- **What is expected**
Of the lines below, write out exactly those from the line with "<point>45,31</point>" through the line with "<point>600,141</point>", both included, and skip the rest.

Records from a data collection

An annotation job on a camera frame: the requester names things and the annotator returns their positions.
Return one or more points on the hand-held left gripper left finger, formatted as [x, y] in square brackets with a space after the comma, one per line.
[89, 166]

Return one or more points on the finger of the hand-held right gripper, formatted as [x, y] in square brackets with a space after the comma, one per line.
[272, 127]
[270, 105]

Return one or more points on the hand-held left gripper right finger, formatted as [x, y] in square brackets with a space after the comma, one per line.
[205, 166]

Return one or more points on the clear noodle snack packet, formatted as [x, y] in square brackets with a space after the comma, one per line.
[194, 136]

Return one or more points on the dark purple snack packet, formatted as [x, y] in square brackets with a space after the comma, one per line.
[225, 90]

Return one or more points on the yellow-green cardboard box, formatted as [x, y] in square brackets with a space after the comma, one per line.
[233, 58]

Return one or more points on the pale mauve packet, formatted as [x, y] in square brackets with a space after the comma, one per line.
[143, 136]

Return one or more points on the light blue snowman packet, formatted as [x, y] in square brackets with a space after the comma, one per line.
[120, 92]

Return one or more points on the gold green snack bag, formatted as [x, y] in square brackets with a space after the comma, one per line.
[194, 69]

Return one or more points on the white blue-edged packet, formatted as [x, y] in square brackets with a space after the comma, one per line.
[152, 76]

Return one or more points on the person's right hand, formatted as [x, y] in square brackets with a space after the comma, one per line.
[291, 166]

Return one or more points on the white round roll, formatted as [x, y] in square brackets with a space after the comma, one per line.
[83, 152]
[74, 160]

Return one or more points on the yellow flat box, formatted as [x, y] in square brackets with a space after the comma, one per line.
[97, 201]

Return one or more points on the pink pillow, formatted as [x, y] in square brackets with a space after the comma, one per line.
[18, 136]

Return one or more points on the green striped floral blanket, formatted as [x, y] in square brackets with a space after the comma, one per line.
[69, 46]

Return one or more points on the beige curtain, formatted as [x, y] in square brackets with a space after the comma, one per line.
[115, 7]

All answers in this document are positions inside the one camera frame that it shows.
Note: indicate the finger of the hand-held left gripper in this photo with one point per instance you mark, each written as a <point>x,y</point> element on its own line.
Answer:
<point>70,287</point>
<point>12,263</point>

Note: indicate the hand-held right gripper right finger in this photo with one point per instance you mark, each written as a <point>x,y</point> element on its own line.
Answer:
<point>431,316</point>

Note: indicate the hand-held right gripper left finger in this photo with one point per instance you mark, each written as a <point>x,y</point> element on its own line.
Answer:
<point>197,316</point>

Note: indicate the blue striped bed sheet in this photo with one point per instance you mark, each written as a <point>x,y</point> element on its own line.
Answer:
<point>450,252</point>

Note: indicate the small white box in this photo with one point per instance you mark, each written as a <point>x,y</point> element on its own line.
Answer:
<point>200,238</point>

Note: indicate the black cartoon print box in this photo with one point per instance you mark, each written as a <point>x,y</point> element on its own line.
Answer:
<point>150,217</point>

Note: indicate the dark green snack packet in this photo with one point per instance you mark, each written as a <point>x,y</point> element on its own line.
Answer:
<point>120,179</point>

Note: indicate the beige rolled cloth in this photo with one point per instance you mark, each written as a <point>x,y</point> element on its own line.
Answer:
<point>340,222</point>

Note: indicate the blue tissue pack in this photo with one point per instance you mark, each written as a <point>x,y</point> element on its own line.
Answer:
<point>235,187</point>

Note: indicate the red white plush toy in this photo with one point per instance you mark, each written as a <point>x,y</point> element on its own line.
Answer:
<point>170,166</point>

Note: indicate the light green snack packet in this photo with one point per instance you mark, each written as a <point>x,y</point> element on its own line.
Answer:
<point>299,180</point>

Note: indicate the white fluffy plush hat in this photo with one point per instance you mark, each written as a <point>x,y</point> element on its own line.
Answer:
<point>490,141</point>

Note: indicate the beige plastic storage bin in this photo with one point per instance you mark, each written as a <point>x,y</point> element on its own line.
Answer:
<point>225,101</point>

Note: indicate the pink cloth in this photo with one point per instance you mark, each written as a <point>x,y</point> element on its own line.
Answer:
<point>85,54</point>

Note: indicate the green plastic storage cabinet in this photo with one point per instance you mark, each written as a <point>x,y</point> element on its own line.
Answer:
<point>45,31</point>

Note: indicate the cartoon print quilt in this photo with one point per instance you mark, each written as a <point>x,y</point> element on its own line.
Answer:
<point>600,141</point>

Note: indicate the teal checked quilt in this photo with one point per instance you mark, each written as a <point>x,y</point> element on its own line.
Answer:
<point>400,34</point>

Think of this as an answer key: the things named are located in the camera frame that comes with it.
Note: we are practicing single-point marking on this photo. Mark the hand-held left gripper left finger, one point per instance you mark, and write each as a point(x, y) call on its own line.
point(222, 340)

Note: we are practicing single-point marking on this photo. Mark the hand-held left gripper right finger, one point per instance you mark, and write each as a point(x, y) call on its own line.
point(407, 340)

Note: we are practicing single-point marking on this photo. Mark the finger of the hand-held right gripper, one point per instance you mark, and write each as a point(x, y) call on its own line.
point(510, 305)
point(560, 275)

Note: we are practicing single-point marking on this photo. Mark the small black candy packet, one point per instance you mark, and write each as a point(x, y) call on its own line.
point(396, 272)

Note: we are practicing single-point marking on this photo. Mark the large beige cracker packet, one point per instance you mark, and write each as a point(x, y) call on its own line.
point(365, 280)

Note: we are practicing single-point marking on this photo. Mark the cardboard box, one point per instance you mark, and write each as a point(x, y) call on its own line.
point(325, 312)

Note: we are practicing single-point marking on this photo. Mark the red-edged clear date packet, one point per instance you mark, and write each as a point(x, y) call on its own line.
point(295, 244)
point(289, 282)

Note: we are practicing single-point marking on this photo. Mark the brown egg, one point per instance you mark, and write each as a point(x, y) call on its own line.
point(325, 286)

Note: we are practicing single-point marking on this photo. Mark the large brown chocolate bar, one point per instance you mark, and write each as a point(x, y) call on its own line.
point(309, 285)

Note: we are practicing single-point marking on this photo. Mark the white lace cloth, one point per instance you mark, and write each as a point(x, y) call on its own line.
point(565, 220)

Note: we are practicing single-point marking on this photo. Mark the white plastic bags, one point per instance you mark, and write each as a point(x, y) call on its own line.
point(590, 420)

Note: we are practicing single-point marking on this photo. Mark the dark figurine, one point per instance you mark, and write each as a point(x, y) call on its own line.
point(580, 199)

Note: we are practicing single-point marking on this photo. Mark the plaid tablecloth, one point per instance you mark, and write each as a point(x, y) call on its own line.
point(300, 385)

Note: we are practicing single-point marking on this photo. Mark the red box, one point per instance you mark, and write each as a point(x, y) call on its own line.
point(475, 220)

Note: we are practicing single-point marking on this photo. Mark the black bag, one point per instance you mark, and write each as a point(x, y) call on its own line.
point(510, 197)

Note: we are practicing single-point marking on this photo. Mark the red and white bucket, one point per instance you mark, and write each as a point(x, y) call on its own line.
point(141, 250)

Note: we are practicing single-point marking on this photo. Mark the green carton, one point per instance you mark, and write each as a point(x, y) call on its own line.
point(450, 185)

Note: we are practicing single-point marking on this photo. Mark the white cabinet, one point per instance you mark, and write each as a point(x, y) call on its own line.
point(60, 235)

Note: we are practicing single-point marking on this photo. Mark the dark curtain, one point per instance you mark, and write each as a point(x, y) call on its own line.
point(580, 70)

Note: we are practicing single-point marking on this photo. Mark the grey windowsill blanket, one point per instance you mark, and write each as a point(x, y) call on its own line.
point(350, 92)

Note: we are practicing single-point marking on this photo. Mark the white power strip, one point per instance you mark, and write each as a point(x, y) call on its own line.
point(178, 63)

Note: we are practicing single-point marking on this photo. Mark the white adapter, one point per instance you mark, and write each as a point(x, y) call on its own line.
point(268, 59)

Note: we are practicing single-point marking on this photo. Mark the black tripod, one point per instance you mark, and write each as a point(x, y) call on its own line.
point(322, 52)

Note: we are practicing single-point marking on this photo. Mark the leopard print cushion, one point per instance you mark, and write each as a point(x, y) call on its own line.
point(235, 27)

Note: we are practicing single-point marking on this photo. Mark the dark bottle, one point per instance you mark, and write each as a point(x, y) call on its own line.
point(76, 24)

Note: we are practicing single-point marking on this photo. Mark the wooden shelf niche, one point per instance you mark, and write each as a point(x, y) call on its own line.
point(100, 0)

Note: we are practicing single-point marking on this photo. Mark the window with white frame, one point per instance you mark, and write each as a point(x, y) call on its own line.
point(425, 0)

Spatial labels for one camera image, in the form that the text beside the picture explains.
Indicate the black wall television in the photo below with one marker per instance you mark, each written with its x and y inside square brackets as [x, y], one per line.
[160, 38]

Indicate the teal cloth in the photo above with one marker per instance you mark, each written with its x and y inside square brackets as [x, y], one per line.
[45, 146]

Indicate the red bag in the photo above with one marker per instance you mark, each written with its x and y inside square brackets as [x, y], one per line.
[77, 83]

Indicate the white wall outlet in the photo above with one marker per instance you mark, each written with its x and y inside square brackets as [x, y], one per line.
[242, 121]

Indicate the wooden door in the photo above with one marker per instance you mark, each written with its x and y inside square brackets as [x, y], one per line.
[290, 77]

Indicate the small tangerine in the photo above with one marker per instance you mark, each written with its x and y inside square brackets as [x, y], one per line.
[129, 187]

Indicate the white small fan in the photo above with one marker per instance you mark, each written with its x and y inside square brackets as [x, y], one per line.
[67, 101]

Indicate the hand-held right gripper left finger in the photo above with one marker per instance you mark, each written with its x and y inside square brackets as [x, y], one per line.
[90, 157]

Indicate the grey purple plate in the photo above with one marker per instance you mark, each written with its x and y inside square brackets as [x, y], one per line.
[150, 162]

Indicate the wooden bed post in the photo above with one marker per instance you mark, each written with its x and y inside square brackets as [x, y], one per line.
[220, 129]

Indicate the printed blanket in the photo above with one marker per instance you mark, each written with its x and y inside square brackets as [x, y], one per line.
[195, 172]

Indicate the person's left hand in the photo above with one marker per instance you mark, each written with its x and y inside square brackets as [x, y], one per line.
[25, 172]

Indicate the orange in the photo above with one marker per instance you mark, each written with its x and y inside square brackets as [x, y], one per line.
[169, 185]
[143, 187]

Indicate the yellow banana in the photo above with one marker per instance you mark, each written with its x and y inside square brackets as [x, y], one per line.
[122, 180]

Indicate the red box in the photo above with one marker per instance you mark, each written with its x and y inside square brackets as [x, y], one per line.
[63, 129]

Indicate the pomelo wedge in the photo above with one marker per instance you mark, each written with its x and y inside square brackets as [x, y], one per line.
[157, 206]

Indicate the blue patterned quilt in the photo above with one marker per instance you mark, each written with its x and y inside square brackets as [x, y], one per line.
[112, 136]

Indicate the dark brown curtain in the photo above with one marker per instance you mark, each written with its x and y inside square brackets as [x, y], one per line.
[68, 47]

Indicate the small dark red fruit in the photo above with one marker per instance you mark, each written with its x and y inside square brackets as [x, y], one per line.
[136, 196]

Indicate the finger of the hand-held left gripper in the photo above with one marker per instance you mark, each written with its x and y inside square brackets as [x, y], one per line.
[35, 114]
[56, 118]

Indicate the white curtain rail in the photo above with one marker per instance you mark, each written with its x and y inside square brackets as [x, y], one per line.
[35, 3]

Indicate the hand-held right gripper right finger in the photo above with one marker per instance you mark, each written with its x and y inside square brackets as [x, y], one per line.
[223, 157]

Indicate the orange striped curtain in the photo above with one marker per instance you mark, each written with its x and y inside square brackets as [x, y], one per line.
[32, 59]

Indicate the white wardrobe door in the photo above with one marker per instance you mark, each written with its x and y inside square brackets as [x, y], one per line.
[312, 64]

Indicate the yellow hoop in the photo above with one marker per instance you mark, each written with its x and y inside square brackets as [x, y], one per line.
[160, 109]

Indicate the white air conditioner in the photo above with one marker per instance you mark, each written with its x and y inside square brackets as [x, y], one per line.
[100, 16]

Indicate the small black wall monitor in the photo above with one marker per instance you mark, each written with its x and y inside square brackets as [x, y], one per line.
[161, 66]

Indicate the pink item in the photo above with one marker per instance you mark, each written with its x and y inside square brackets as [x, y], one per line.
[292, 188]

- **Output of the exercise**
<point>45,31</point>

Note: indicate the cartoon print quilt in this photo with one point per instance you mark, each written as a <point>x,y</point> element on its own line.
Answer:
<point>600,141</point>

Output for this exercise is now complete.